La cucina italiana premiata in tutto il mondo, rientra in quella dieta alimentare considerata la più equilibrata che possa esistere. Vero o sbagliato che sia, che la si apprezzi o meno,di sicuro la cucina italiana non ha un solo aspetto culinario o una connotazione unica a rappresentarla,ogni regione popone piatti a se stanti dal carattere unico.Pietanze poco apprezzate per lungo periodo sono state, oggi giorno rivalutate. Questo è ciò che  è accaduto ad uno dei piatti più antichi appartenenti alla gastronomia della Puglia, una delle regioni più amate dai turisti nazionali e internazionali,che la scelgono come meta per trascorrere le vacanze, non solo per la bellezza artistica e paesaggistica che offre, ma anche per una tradizione culinaria che fonda le sue radici in tempi antichi.

La cicoria selvatica è una pianta spontanea che cresce nelle nostre campagne e che può essere trovata con facilità da chi si diletta nella raccolta di erbe di campagna. Nel caso non siate esperti di questa pratica, meglio non correre rischi e sostituire la cicoria selvatica con quella coltivata,reperibile in tutti i supermercati o negozi d’ortofrutta, meglio ovviamente se di produzione biologica. La cicoria non è sempre mangiata da tutti sopratutto dai bambini, per via del suo retrogusto leggermente amarognolo, quindi una soluzione estrema potrebbe essere quella di sostituirla con degli spinaci, anche se cosi’ facendo il gusto deciso di questo piatto, perde un po’del suo sapore tipico.

Le fave sono invece un legume antico,diffuso e consumato sopratutto al sud Italia,poco utilizzato al nord. Le sue proprietà nutrizionali sono molteplici, poco caloriche le fave hanno un alto potere saziante e sono ideali anche per l’alimentazione dei più piccini, necessitano di restare in ammollo in acqua per almeno una nottata, con un conseguente risciacquo in acqua fredda,prima di procedere con la cottura.

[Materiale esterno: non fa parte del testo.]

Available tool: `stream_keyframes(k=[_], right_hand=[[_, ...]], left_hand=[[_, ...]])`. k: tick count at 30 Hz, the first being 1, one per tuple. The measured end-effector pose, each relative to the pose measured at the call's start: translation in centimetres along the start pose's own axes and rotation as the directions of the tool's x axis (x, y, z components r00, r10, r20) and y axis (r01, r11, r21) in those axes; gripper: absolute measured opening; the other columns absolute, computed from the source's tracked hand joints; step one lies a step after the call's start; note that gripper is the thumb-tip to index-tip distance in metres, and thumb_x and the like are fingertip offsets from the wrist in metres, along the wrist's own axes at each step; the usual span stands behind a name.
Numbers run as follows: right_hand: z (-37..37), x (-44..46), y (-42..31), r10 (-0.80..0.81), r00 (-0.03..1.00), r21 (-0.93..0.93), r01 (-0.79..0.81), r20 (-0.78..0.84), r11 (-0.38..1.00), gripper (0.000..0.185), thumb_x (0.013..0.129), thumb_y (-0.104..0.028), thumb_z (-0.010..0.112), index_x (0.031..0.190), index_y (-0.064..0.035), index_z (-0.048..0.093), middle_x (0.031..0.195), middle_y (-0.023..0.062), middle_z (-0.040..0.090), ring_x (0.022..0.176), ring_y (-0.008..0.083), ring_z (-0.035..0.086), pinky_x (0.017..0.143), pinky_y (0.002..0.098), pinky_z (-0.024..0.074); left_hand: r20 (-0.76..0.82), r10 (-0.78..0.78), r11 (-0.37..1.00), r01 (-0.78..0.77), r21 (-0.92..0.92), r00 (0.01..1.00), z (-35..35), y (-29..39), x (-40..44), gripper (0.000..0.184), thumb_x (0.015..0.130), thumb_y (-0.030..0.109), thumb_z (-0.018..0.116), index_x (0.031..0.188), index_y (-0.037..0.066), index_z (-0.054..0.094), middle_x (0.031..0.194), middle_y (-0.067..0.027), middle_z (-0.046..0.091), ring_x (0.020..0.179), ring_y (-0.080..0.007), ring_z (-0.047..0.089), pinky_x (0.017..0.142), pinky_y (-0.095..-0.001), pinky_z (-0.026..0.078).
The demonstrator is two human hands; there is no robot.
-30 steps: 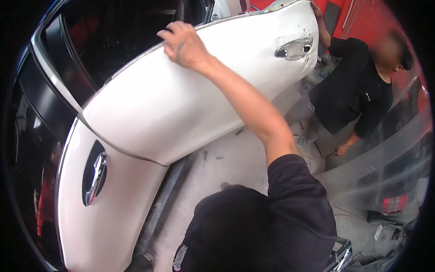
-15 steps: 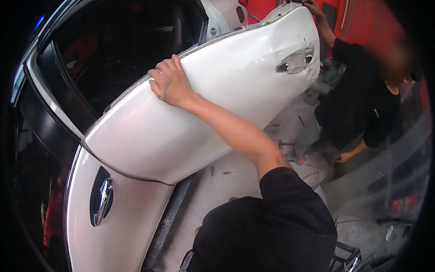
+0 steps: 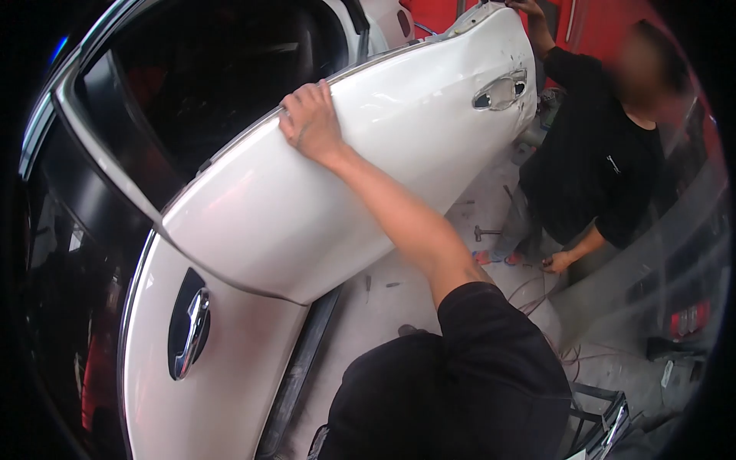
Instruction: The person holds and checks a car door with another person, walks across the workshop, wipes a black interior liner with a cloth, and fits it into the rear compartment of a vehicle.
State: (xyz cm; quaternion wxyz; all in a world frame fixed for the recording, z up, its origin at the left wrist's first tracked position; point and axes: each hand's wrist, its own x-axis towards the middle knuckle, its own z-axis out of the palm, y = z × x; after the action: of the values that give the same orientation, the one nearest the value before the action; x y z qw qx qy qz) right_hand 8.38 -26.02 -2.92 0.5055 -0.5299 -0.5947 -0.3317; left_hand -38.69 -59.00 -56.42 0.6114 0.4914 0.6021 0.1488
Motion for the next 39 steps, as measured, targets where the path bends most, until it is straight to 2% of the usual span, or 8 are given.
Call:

Si ricopre la pentola delle fave con acqua,una bella e grossa patata e un cucchiaio di curcuma per accentuare la colorazione gialla tipica di questo legume. La cottura deve essere fatta a fuoco lentissimo e può durare diverse ore, è importante che le fave non si attacchino sul fondo,vanno quindi girate con mestolo di legno abbastanza spesso e il sale va unito solo a fine cottura e dopo aver ridotto a poltiglia la crema ottenuta con un frullatore ad immersione, in modo da renderlo un composto omogeneo. Pronte le fave non resta altro che accompagnarle alle cicorie saltate in padella con olio, aglio e un spicchio d’aglio a seconda dei gusti. Per guarnire il piatto completo una bella idea è quella di utilizzare fette di pane, meglio se pugliese,abbrustolite su piastra. Per le dosi consiglio di cucinare sia le fave che le cicorie in abbondanza poiché questo piatto è ottimo anche consumato i giorni seguenti alla cottura,conservato in frigo correttamente.